Anne Soupa: Il y a de toute façon eu une canonisation trop rapide, en réponse notamment aux pressions médiatiques et à certaines voix qui désiraient le «santo subito» de Jean Paul II. Dans ce cas, on ne peut pas parler de canonisation selon la sagesse ecclésiale habituelle. Et on a dit qu’il fallait des papes saints, parce que cela donne des modèles contemporains à l’Eglise. Pourquoi ne pas canoniser plutôt Françoise Dolto? Ce pape avait fermé les yeux sur les agissements pervers du Père Maciel, parce qu’il apportait tout ce dont l’Eglise a toujours eu besoin: de l’argent et des prêtres. Cela nous pousse à reconsidérer la structure. Avons-nous besoin de prêtres et d’idoles? Est-ce que nous pouvons vivre sans prêtres? Il faut écouter à ce propos le commentaire du pape François sur le Japon, vantant des chrétiens qui ont vécu des années sans prêtres.

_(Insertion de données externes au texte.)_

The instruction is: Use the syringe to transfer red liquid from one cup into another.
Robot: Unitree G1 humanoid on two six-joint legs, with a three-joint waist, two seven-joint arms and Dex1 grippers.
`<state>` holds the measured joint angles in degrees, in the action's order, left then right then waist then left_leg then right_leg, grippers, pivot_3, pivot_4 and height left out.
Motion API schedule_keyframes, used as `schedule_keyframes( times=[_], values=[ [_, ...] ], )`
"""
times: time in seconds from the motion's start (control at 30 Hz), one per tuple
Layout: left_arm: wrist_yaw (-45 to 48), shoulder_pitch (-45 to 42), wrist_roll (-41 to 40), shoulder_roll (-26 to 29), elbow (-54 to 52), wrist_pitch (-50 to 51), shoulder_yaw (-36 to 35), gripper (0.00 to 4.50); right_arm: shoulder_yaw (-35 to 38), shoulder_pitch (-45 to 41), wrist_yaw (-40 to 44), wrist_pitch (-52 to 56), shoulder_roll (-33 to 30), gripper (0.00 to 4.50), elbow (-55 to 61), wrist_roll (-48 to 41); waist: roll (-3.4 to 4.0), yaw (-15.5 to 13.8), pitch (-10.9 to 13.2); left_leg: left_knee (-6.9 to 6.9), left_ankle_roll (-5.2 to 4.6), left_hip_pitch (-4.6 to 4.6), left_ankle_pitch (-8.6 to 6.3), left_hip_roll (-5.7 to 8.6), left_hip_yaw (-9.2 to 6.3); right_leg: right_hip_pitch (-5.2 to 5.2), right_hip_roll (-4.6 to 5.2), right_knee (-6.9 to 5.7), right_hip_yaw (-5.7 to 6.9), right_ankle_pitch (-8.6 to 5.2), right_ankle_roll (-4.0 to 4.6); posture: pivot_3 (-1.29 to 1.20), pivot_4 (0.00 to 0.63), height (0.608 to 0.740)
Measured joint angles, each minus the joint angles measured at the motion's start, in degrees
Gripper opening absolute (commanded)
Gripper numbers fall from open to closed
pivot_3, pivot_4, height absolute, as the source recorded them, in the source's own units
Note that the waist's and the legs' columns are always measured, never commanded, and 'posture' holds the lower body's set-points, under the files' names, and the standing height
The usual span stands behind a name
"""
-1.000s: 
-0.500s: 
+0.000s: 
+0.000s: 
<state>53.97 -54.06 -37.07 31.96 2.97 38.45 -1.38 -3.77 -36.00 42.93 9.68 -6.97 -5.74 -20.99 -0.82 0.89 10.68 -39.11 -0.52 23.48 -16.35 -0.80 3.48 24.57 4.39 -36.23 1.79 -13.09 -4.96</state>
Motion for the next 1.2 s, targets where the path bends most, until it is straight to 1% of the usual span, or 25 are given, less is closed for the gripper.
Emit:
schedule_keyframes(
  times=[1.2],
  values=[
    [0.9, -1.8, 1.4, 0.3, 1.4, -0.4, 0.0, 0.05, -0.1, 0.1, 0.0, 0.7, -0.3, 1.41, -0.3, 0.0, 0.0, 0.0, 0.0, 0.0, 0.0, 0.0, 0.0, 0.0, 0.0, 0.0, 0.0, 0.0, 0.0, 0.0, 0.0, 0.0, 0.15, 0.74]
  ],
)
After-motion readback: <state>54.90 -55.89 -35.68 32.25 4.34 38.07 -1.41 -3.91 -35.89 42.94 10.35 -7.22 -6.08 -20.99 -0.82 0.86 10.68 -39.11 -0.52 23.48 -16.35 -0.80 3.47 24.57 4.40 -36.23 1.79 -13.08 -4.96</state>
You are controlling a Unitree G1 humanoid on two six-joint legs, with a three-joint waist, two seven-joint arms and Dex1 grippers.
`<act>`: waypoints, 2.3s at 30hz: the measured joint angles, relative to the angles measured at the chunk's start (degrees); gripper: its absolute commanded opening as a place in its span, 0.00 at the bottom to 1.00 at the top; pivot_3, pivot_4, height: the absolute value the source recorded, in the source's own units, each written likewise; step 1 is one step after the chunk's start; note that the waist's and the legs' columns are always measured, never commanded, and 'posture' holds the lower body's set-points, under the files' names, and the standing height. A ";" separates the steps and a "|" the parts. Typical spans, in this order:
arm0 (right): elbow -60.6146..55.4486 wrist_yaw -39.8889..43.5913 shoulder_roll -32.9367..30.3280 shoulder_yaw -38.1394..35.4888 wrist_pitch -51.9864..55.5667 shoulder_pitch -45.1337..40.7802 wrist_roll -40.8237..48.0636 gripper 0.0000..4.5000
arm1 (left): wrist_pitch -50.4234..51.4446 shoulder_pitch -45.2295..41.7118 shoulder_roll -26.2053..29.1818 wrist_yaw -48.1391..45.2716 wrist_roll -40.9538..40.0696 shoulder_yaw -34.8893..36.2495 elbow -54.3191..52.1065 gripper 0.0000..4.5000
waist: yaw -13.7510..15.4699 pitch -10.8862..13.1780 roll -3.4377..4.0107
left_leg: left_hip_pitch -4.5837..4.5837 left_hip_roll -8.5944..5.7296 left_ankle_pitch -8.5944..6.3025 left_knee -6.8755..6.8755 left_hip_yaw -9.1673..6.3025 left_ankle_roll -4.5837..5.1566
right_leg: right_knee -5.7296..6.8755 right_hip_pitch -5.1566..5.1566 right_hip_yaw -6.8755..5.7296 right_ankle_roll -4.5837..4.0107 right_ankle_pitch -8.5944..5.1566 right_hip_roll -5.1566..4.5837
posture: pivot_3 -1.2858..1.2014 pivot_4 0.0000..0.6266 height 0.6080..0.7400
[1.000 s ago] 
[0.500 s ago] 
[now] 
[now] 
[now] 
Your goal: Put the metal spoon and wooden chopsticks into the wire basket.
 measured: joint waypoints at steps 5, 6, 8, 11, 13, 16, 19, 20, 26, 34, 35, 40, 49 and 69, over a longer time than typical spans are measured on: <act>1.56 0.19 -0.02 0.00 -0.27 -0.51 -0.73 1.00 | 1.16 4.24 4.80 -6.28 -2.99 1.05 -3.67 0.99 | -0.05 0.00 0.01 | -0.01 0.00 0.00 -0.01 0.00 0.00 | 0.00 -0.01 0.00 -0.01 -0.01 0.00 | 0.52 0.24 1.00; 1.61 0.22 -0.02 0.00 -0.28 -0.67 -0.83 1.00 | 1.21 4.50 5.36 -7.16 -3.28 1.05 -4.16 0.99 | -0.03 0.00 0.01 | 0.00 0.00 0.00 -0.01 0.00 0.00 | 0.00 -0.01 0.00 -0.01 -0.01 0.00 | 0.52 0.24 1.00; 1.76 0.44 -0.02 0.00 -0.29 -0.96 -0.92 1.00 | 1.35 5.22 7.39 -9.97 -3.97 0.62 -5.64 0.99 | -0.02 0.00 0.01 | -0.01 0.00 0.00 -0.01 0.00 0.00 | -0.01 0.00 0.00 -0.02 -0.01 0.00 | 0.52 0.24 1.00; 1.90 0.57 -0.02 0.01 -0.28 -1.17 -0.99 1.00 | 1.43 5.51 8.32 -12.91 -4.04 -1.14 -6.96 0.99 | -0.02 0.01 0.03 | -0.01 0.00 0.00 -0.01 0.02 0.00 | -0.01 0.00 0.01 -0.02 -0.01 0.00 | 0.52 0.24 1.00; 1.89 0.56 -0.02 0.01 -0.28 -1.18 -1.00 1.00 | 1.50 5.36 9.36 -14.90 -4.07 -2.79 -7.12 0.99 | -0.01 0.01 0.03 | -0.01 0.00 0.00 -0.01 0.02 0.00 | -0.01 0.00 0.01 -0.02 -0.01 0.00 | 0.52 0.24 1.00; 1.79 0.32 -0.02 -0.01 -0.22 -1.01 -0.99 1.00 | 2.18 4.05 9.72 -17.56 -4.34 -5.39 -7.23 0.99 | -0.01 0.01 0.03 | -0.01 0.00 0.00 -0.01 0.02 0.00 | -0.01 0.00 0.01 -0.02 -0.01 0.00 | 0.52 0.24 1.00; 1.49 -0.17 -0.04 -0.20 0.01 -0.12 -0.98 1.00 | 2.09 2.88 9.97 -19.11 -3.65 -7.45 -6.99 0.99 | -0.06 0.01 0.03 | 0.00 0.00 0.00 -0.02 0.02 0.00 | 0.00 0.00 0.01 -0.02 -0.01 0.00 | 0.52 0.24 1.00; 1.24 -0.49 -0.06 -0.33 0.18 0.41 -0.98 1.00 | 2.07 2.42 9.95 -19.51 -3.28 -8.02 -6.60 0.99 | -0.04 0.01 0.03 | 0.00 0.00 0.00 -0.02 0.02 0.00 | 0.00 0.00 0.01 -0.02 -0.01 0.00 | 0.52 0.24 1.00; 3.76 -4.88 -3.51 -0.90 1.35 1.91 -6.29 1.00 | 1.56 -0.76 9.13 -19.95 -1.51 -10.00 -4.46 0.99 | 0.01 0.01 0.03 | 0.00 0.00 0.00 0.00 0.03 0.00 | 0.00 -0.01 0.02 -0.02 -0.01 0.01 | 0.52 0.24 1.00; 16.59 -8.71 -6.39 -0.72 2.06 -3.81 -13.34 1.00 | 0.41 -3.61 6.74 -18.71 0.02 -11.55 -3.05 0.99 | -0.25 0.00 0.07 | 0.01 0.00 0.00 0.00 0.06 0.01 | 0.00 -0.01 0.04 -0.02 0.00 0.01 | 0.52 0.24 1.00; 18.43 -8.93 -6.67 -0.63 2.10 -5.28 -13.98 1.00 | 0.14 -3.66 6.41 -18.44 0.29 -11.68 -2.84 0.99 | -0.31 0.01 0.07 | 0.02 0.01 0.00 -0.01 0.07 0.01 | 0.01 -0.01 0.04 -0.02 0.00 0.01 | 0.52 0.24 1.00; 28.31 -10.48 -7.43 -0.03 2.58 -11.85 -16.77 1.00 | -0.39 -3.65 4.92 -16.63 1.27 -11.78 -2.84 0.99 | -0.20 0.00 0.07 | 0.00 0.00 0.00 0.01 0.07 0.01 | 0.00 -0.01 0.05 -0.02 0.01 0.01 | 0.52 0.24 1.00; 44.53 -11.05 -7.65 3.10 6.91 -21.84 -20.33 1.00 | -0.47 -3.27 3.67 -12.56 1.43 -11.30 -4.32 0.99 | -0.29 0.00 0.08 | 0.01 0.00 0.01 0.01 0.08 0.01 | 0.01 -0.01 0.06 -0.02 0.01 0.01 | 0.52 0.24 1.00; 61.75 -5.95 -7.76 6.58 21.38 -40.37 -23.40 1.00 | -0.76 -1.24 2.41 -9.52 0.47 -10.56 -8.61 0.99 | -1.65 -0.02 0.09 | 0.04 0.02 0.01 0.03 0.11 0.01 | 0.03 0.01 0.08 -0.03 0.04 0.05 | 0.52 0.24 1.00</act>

Cependant, Jean Paul II n’est pas l’unique coupable?
On ne peut pas vouloir un chef suprême qui n’assume pas toute la responsabilité de ses actes et toutes des conséquences que ses actes ont engendrées. Dans toutes armées, le général doit rester au front pour défendre sa bataille. Quand le navire chavire, tout capitaine reste à bord, alors que l’équipage est sauvé. C’est une déontologie qui s’applique aux responsables de toute structure. C’est la logique du système. Alors que nous avons dû attendre Benoît XVI, le premier accusateur du Père Maciel. Et François qui est handicapé par tout ce qu’a centralisé Jean Paul II de son temps. Il essaye en vain de rendre du pouvoir aux conférences épiscopales, voire aux laïcs.
A quoi mesurez-vous cela?
Au net recul de la cause des femmes sous le pontificat de Jean Paul II. A la suite de l’intervention de Paul VI sur la contraception, Jean Paul II a été confronté à la Conférence de l’ONU sur les femmes, qui a adopté des droits. Il était dit: «les femmes sont des être humains à part entière, donc elles n’ont pas de vocations particulières». Jean Paul II, dans sa théologie, et avec une fausse exégèse de Genèse 2, a fait de «la femme», une aide de l’homme. Alors que dans la réalité biblique, il s’agit d’une aide réciproque de l’un et de l’autre. La femme et l’homme sont ‘sans pourquoi’, comme la rose de Silesius. Et Jean Paul II s’est arcbouté à une position ancienne, qui prévalait dans la société civile jusqu’aux années 1950. Et c’est d’autant plus regrettable que Vatican II, en 1965, avait déjà compris qu’il n’y a pas de différence des droits en fonction des différences de sexes.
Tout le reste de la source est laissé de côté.